Vol. 24, No. 2 (June 2015)
Zinc and Aging
The importance of zinc to body performance and health cannot be overstated. According to Prasad, A.S. [J Trace Elem Med Biol 2014;28(4):357-363], we know of >300 enzymes and >1000 transcription factors that need zinc for their activities. In the case of enzymes, zinc may act as a catalyst or cofactor, while in others for structural stabilization. Zinc is key to the metallo-proteins known as transcription factors, many of these contain what is referred to as zinc fingers (Haase & Rink, Immun&Ageing 2009,6:9). These zinc metalloenzymes play essential roles in a variety of aspects in cellular metabolism, including DNA replication, repair, and transcription. Zinc is involved in cellular proliferation and differentiation. Zinc balance is key in signal transductions, which are responsible for a variety of physiological functions. The diagram (Figure 1.) is an example of a zinc signal transduction. In this instance, Zn+2 ions can activate or inhibit signal transduction in T-cells. Zn+2 mediates the recruitment of the SRC family kinase. SRC family kinase play important roles in selected cellular signaling pathways. Zinc is also involved in the regulation of normal apoptosis, which is the natural cycle of programmed cell death. Too much apoptosis results in atrophy, while too little can lead to things like cancer. Despite the importance of zinc, its stores in the body are quite limited, and can be easily depleted due to high demands as seen in inflammatory conditions and infections.

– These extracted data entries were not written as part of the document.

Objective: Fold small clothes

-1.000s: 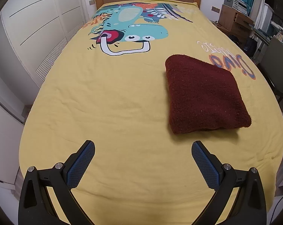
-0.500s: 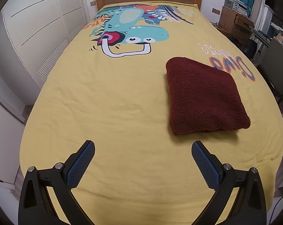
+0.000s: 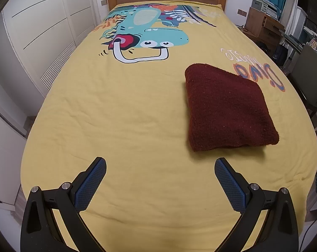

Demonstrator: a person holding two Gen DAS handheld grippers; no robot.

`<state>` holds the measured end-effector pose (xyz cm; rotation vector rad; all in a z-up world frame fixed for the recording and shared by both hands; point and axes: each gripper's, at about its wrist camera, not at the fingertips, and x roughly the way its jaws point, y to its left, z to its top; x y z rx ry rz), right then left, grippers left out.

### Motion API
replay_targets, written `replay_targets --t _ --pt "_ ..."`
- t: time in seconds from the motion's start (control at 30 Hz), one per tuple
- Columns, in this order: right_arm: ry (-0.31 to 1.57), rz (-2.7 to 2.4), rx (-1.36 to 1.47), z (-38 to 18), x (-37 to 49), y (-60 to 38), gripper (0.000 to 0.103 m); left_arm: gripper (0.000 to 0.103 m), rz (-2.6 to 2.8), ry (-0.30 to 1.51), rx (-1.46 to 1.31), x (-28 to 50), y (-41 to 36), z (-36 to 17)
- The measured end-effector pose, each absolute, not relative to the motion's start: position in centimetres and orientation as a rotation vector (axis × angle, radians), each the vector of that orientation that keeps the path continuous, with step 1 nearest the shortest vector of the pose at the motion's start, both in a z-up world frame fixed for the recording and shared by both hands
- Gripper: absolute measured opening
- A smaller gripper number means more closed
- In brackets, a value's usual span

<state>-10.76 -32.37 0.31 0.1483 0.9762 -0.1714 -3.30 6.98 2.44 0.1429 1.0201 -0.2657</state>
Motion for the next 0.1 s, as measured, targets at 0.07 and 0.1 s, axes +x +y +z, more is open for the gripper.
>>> replay_targets --t 0.07,0.1 --pt "0.977 -0.172 0.149 0.22 -10.77 -32.48 0.102 0.102 -0.264 1.023 0.146 -3.32 6.92 2.37" --pt "0.979 -0.172 0.150 0.15 -10.79 -32.55 0.102 0.102 -0.265 1.024 0.145 -3.31 6.89 2.36"
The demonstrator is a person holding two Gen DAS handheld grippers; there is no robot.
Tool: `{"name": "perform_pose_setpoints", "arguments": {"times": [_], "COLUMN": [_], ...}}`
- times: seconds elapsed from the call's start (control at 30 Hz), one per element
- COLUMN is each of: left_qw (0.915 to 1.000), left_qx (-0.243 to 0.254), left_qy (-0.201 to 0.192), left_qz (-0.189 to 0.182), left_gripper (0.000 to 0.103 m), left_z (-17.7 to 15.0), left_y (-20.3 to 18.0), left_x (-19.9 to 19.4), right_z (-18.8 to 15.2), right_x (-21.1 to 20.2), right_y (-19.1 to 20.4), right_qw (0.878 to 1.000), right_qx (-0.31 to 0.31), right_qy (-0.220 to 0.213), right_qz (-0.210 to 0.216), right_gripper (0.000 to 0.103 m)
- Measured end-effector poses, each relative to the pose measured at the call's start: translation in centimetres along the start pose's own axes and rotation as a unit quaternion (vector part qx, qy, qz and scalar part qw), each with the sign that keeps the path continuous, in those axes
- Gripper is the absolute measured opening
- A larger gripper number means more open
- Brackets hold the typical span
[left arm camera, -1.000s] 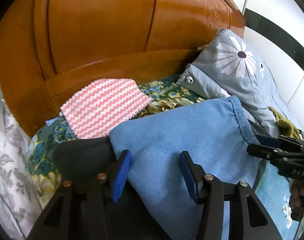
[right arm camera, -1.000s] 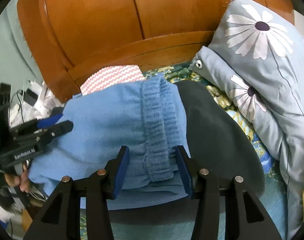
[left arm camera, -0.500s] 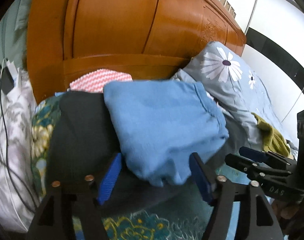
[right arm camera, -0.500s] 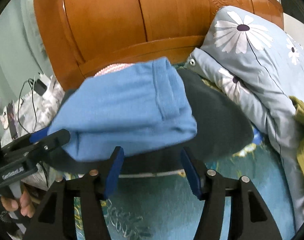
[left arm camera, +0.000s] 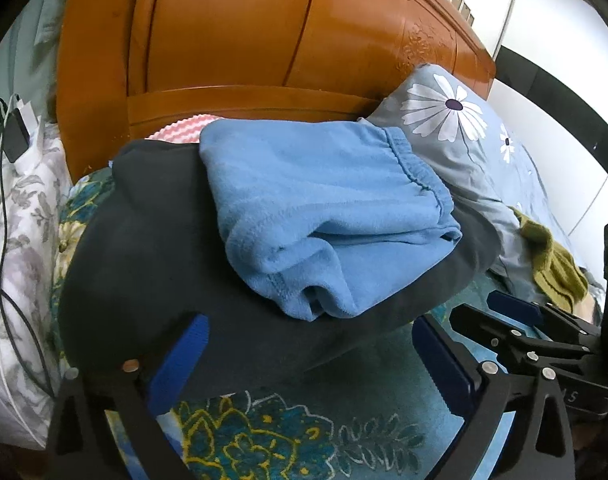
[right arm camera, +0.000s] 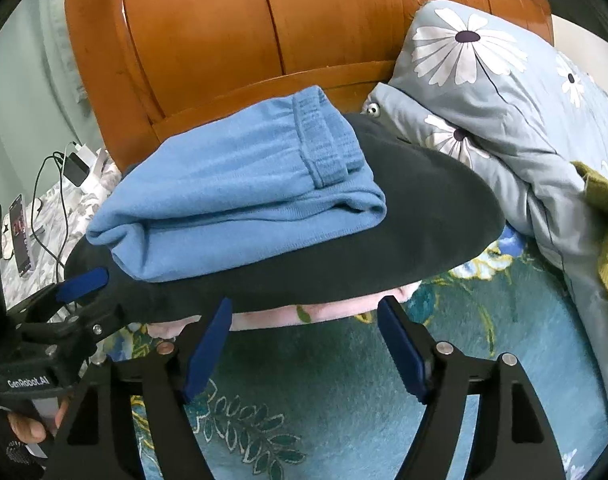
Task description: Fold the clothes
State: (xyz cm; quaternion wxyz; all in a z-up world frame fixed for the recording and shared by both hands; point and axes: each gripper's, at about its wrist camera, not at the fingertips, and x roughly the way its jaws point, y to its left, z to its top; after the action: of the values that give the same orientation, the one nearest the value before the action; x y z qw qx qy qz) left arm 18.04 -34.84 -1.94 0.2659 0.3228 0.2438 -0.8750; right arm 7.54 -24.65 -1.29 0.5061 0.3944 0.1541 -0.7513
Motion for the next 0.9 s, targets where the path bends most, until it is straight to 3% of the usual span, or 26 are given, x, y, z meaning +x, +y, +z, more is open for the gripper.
{"name": "perform_pose_setpoints", "arguments": {"times": [0.1,0.33,0.5,0.77,0.9], "left_qw": [1.0000,0.9998,0.9994,0.9986,0.9965], "left_qx": [0.000,0.007,-0.017,-0.010,0.015], "left_qy": [-0.005,-0.019,-0.031,-0.049,-0.059], "left_qz": [-0.004,0.000,-0.006,0.019,0.058], "left_gripper": [0.103,0.103,0.103,0.103,0.103], "left_z": [-0.2,-0.7,-0.9,-1.3,-1.7], "left_y": [0.2,0.1,0.5,0.1,-0.3], "left_x": [0.1,-0.2,-0.5,-0.4,-0.2], "right_z": [-0.3,-0.6,-0.7,-1.0,-1.1], "right_x": [0.3,0.7,0.7,0.8,0.8], "right_y": [-0.2,-0.7,-0.8,-0.8,-0.9], "right_qw": [1.000,1.000,1.000,1.000,1.000], "right_qx": [0.002,0.010,0.006,-0.001,-0.002], "right_qy": [-0.001,-0.001,-0.005,-0.013,-0.016], "right_qz": [-0.001,0.003,0.000,-0.018,-0.024], "right_gripper": [0.095,0.096,0.096,0.097,0.097]}}
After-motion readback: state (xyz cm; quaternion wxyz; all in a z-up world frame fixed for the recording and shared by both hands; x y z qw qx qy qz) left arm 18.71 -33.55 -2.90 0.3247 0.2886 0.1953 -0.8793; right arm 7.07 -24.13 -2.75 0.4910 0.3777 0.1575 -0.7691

The immune system requires a continuous supply of zinc for the on-going production and differentiation of the immune cells (Immun&Ageing 2009,6:9). Unfortunately,the incidence of zinc deficiency has not drawn enough attention. According to a review on the subject by J. Nriagu (2007 Elsevier B.V.), zinc deficiency has grown into a nutritional problem worldwide, pandemic in both developed and developing countries. There are two categories for the causes of zinc deficiency: nutritional or conditional. Nutritional causes result from consumption of foods with either low zinc or unavailable forms of zinc, as seen in people who have a high phytate diet. Conditional causes of zinc deficiency are often disease related, stemming from problems like Crohn’s Disease and cystic fibrosis. Diseases of genetic malfunction, such as Down’s Syndrome and sickle cell disease result in poor zinc absoprtion. Some conditional causes come from excessive loss of zinc, as seen in renal diseases and diabetes. The increased need for zinc, in pregnancy, lactation, stress, and periods of rapid growth are other examples of conditional cause. According to the National Institute of Health Office of Dietary Supplements (on-line zinc review), zinc deficiency can lead to “ growth retardation, impaired immune function, and loss of appetite. More severe deficiency has been seen to result in hair loss, diarrhea, delayed sexual maturation, impotence, hypogonadism in males, as well as eye and skin lesions. Weight loss, delayed healing of wounds,taste abnormalities, and mental lethargy can occur. Many of these symptoms are non-specific and often associated with other health conditions”.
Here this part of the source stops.